Mais revenons à la relation du cinéaste à son objet. Il est évident que la plastique du personnage revêt un intérêt particulier. Un regard noir incandescent, des traits taillés à la serpe : Guiseppe Tommasi est un véritable échappé des plongées pasoliniennes dans les bas-fonds romains, pour ne pas dire Pasolini lui-même. Cette évidente analogie produit sur Mehdi Sahebi une fascination d’ordre esthétique pour son personnage, c’est certainement, au moins pour une part, ce qui le conduit à privilégier le (très) gros plan sur ce faciès. Il faut bien attendre le tiers du film, la scène d’ouverture mise à part, pour découvrir ce corps dans sa totalité, puis immédiatement après, marchant dans la rue. C’est donc une relation très frontale qu’impose le cinéaste aux spectateurs, un face à face avec ce vivant annoncé mort.
Peu à peu se met en branle le dispositif médical d’une mort assistée la moins douloureuse. Et on en vient à se demander si le film et Mehdi Sahebi ne font pas partie de ce dispositif. Giuseppe commente la chance selon lui d’être suivi ainsi par une caméra dans son interruption de vie programmée, il appelle cela « la solution idéale ». D’un point de vue médical, peut être, de celui du malade aussi, cinématographiquement, la chose devient nettement plus discutable. Il est au moins indiscutable que le cinéma offre des moyens de représentation autres que l’explicite forcené et systématique. Une tendance menée jusqu’à son terme puisqu’on a droit à la mort par le menu, contrairement à ce que la première séquence laissait penser et espérer. Il y a juste un peu de désordre dans le défilement des plats. On peut aussi poser ici la question du bien-fondé des effets de dramatisation musicaux.

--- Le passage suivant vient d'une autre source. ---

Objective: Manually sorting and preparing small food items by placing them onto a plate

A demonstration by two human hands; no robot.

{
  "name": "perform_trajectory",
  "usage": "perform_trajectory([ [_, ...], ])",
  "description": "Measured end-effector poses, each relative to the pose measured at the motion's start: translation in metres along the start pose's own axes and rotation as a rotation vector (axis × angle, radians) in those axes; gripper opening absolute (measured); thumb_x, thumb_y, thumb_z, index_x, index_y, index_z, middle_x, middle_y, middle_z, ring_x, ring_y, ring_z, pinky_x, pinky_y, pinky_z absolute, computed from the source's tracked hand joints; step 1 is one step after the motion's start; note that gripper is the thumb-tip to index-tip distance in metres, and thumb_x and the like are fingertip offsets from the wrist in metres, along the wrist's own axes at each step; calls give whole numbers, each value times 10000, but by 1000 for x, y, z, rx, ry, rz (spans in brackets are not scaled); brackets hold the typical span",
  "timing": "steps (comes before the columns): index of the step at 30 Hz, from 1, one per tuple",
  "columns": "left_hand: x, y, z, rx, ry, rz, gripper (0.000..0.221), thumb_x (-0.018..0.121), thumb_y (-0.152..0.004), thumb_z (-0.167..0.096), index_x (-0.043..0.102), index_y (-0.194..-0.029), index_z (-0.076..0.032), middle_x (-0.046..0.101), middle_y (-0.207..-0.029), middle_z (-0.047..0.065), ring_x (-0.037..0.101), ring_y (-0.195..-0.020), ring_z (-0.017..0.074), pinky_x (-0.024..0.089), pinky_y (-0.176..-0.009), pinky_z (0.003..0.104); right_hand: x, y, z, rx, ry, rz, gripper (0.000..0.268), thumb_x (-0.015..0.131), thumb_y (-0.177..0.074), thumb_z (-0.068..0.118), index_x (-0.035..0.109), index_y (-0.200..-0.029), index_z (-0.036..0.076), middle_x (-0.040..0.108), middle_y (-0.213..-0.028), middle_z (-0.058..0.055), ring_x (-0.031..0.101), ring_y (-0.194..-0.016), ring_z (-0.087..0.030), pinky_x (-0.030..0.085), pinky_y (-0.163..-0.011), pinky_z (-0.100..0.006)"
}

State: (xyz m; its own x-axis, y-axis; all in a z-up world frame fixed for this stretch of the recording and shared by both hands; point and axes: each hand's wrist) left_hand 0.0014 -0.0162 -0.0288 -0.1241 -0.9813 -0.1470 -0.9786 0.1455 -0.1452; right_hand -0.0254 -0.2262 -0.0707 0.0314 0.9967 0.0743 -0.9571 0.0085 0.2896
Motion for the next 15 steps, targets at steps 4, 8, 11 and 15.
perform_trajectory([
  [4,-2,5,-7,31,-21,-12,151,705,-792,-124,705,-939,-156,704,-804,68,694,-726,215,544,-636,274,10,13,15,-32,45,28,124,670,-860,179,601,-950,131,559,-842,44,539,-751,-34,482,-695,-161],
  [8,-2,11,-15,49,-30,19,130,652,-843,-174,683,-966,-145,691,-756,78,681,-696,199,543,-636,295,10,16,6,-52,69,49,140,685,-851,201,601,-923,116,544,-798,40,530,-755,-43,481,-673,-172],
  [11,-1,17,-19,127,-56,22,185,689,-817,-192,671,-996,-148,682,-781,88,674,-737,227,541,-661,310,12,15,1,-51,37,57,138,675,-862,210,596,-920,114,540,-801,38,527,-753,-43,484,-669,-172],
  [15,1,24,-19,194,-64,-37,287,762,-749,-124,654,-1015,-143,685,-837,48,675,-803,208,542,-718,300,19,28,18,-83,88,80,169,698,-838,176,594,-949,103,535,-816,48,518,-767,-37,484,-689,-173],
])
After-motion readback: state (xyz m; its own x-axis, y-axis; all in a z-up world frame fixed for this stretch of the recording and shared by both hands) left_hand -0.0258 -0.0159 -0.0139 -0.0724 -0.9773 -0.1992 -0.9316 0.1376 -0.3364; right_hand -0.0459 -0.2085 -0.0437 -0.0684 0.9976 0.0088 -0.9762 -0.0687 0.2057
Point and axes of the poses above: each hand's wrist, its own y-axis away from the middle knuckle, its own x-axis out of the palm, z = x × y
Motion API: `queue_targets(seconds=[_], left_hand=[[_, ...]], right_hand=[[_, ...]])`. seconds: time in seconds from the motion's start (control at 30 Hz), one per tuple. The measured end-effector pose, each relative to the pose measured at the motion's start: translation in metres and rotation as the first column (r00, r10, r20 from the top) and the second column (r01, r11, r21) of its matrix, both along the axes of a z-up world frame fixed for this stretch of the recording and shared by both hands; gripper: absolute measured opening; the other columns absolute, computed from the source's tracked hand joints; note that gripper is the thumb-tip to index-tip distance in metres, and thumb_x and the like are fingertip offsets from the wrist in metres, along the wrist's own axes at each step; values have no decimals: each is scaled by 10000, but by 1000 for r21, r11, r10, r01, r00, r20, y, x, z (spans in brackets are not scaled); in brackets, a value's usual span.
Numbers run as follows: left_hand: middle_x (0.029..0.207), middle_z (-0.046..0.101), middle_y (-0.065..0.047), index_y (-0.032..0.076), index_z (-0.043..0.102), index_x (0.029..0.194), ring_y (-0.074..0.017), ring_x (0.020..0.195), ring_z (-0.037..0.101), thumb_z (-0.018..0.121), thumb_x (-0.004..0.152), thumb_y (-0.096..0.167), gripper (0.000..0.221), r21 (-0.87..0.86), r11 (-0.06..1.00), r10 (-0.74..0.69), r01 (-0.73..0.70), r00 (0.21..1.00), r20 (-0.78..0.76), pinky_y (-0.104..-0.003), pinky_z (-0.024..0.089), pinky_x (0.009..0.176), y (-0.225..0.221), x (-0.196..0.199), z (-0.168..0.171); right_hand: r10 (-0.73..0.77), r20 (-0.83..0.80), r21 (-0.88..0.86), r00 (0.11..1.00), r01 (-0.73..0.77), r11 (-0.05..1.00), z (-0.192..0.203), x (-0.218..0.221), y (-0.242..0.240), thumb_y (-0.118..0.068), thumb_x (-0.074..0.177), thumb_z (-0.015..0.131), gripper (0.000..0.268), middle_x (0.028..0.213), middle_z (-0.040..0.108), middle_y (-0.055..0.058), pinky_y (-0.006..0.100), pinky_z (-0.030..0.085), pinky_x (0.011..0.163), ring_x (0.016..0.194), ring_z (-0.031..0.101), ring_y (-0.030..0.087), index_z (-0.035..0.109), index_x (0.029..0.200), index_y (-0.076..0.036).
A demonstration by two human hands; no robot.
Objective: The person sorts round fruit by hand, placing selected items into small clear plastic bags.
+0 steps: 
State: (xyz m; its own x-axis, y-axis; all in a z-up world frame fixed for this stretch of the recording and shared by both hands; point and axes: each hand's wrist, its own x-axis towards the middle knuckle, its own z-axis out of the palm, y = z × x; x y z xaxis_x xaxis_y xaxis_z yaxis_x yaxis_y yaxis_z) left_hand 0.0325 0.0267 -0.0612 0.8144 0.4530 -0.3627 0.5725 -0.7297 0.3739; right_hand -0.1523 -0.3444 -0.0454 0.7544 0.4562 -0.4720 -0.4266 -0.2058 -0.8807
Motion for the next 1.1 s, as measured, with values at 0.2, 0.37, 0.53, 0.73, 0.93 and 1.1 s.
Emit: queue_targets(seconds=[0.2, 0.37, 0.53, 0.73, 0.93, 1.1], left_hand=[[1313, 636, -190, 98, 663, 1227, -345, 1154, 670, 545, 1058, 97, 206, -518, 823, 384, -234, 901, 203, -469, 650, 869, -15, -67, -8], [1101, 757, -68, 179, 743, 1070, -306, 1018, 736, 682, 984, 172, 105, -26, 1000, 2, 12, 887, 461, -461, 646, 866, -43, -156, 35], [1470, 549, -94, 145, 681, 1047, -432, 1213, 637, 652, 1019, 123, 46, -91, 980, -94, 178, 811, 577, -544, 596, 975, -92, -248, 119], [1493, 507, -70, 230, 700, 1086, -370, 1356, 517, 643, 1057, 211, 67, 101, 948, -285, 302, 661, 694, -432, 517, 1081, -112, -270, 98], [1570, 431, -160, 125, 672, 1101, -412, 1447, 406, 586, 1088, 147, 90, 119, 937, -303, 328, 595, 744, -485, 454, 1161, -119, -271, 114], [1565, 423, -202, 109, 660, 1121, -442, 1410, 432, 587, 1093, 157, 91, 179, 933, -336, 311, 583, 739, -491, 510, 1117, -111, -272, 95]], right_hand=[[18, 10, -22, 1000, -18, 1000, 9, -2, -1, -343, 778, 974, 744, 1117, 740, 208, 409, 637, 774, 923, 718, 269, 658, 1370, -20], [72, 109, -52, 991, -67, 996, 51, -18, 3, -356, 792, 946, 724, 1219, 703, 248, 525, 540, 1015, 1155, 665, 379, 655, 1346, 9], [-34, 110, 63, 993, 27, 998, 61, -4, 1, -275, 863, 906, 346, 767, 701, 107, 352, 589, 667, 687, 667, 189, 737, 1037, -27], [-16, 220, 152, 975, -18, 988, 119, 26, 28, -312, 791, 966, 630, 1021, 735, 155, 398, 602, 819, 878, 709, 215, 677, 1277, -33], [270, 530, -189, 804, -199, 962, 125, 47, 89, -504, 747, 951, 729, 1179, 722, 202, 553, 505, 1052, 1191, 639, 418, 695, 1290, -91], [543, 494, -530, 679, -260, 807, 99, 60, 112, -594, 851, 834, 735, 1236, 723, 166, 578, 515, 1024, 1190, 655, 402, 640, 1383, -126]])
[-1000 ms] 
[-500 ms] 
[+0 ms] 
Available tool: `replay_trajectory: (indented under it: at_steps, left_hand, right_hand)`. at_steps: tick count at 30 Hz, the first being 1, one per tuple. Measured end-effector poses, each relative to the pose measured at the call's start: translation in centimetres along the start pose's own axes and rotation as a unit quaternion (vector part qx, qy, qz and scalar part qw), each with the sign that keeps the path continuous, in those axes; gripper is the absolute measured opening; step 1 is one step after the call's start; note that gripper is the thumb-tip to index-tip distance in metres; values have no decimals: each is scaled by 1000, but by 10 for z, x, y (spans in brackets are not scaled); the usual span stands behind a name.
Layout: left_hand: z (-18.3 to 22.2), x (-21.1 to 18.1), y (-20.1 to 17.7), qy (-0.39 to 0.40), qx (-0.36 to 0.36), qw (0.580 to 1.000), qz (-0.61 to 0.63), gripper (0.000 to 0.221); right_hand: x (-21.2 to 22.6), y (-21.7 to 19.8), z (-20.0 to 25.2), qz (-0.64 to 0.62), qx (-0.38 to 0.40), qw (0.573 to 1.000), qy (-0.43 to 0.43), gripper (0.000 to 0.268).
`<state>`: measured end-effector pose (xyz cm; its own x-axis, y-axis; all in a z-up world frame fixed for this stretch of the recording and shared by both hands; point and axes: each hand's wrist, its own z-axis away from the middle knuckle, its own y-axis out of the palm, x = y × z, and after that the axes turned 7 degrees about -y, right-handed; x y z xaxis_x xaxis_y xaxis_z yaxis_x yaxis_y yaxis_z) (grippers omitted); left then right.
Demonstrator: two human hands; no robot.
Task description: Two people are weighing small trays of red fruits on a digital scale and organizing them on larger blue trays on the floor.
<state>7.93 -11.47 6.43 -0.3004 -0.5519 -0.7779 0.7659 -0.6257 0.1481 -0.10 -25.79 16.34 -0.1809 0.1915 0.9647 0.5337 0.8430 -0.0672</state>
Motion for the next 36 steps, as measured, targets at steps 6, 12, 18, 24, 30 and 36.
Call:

En cherchant le contact permanent et non la distance, Mehdi Sahebi, qui a tourné sans équipe, l’entretien, l’image et le son étant de sa seule responsabilité, manque l’occasion d’interroger son regard et le nôtre. Aspiré par son propre face à face, il en oublie d’être aussi cinéaste et se borne à n’être que montreur. Bref, des enjeux majeurs émergent de ce qu’il représente et, par le choix d’en faire un acte cinématographique, fait partager, mais en l’occurrence, ils ne sont pas totalement mesurés, encore moins dominés.